• TASK: Using only the entries below, output the lines starting at the one containing "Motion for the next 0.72" and ending at the one containing "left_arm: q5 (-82", exactly and inclusive of both, omitting the pictures.

((

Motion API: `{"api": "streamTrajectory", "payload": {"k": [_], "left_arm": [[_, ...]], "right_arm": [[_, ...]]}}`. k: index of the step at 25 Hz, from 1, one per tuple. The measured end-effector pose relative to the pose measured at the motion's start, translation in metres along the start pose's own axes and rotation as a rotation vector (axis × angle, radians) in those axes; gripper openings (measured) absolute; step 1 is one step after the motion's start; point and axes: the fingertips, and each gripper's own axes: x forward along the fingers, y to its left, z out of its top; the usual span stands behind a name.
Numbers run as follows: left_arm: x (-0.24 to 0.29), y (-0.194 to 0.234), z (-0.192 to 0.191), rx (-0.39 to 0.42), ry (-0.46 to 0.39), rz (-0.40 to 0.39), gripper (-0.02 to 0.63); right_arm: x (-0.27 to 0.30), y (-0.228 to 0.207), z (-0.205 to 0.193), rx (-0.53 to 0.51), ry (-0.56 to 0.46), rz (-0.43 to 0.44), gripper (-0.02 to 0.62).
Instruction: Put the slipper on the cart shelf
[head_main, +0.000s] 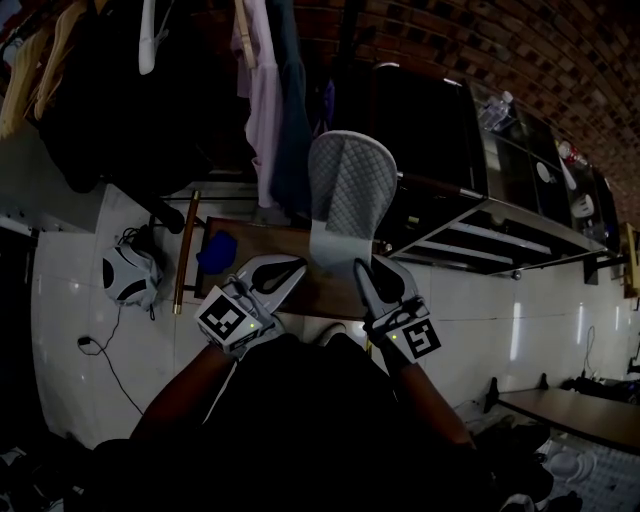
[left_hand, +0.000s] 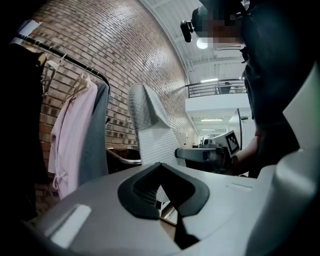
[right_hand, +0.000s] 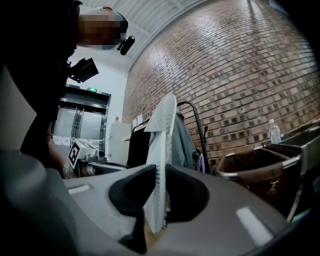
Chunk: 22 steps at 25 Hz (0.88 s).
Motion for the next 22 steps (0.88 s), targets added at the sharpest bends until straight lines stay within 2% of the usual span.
{"api": "streamTrajectory", "payload": {"k": [8,22], "left_arm": [[0.001,0.000,-0.008,-0.013,0.013,-0.079,0.006],[0.031,-0.022,-0.031,-0.069,0.001,-0.302,0.006]], "right_arm": [[-0.010,-0.002,0.002,0.001,0.003,-0.078,0.058],[-0.071,0.002,-0.024,0.052,0.045,-0.349,0.057]]}}
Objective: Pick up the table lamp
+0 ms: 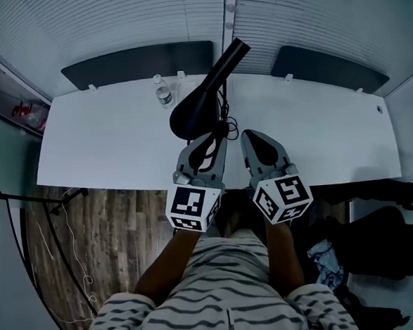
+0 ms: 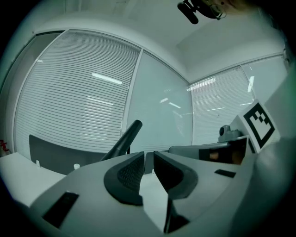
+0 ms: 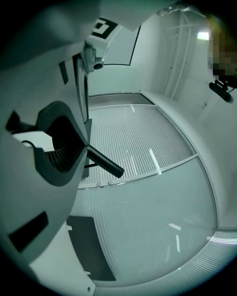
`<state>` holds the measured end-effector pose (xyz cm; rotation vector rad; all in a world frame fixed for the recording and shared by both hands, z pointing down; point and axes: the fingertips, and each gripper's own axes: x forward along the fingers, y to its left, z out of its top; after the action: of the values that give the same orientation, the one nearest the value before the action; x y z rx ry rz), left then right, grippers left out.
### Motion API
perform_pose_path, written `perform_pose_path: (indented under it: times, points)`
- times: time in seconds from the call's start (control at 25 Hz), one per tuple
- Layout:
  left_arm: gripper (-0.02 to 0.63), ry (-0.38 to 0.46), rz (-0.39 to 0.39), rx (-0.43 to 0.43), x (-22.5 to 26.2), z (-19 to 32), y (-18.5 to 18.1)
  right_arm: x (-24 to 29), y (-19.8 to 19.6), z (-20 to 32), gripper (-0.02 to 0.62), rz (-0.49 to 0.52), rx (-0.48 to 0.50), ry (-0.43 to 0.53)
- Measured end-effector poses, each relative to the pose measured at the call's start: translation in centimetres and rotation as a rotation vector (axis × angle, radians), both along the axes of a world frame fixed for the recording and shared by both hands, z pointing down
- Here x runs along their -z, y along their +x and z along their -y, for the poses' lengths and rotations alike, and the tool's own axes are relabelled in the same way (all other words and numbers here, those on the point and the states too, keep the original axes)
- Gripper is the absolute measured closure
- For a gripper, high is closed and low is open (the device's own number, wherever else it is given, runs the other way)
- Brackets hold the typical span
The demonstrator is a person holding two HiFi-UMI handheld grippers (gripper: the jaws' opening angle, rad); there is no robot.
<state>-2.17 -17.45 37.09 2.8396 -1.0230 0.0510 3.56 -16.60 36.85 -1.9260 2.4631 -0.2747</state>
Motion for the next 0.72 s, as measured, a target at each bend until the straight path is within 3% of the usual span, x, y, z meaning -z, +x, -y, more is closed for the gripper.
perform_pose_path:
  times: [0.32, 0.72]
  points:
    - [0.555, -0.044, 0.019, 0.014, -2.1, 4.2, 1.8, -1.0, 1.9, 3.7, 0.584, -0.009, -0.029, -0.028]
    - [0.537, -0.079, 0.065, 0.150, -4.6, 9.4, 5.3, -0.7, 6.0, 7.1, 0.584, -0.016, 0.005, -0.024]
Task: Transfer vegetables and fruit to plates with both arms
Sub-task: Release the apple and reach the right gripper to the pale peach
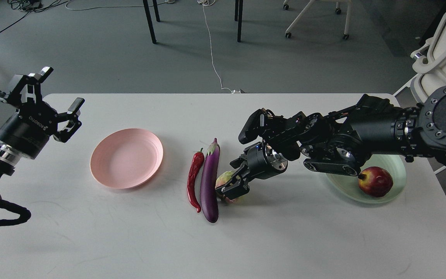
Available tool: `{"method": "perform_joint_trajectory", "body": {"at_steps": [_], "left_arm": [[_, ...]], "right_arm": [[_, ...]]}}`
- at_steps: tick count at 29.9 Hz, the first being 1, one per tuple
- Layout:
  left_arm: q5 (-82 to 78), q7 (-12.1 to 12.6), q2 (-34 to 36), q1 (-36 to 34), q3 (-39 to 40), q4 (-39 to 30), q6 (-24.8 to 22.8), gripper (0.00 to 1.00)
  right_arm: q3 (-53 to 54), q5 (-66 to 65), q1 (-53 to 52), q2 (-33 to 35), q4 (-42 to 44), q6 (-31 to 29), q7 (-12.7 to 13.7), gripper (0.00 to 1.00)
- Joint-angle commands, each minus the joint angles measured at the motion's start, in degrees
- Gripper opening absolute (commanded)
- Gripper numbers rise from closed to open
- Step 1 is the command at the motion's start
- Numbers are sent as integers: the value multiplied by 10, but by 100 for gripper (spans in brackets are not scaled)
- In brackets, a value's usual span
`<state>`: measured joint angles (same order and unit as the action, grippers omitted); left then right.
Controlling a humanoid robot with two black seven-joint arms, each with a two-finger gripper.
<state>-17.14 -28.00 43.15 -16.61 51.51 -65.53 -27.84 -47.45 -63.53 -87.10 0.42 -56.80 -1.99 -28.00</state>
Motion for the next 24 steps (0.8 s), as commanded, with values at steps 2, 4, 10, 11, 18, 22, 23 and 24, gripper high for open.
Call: {"method": "perform_joint_trajectory", "body": {"at_steps": [2, 4, 10, 11, 18, 22, 23, 24], "left_arm": [[0, 0, 4, 0, 1, 0, -1, 99], [1, 0, 4, 1, 1, 0, -1, 99], [1, 0, 7, 1, 1, 0, -1, 99], [1, 0, 7, 1, 1, 0, -1, 99], [1, 0, 8, 1, 1, 0, -1, 99], [1, 0, 8, 2, 1, 0, -1, 99], [1, 0, 8, 1, 2, 0, -2, 99], [1, 0, 8, 1, 1, 0, -2, 99]], "right_arm": [[-3, 0, 0, -4, 3, 1, 0, 82], [-15, 0, 1, -4, 7, 1, 0, 79], [-25, 0, 2, -4, 12, 8, 0, 65], [-25, 0, 1, -4, 12, 8, 0, 61], [-25, 1, 0, -4, 9, 8, 0, 41], [-25, 3, -4, -4, 8, 8, 0, 38], [-24, 4, -6, -4, 6, 8, 0, 38], [-24, 4, -9, -4, 6, 8, 0, 38]]}}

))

• RESPONSE AREA:
Motion for the next 0.72 s, as measured, a target at each bend until the straight path is within 3% of the usual span, x, y, z meaning -z, +x, -y, more is closed for the gripper.
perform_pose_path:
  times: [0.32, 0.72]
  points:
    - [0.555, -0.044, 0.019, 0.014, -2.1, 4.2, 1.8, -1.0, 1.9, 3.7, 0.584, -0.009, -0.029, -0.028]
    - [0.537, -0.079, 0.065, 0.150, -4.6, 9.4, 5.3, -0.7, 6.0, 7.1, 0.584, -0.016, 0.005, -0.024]
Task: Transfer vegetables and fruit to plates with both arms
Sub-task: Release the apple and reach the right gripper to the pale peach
Available tool: `{"method": "perform_joint_trajectory", "body": {"at_steps": [_], "left_arm": [[_, ...]], "right_arm": [[_, ...]]}}`
- at_steps: tick count at 29.9 Hz, the first being 1, one per tuple
- Layout:
  left_arm: q5 (-82 to 78), q7 (-12.1 to 12.6), q2 (-34 to 36), q1 (-36 to 34), q3 (-39 to 40), q4 (-39 to 30), q6 (-24.8 to 22.8), gripper (0.00 to 1.00)

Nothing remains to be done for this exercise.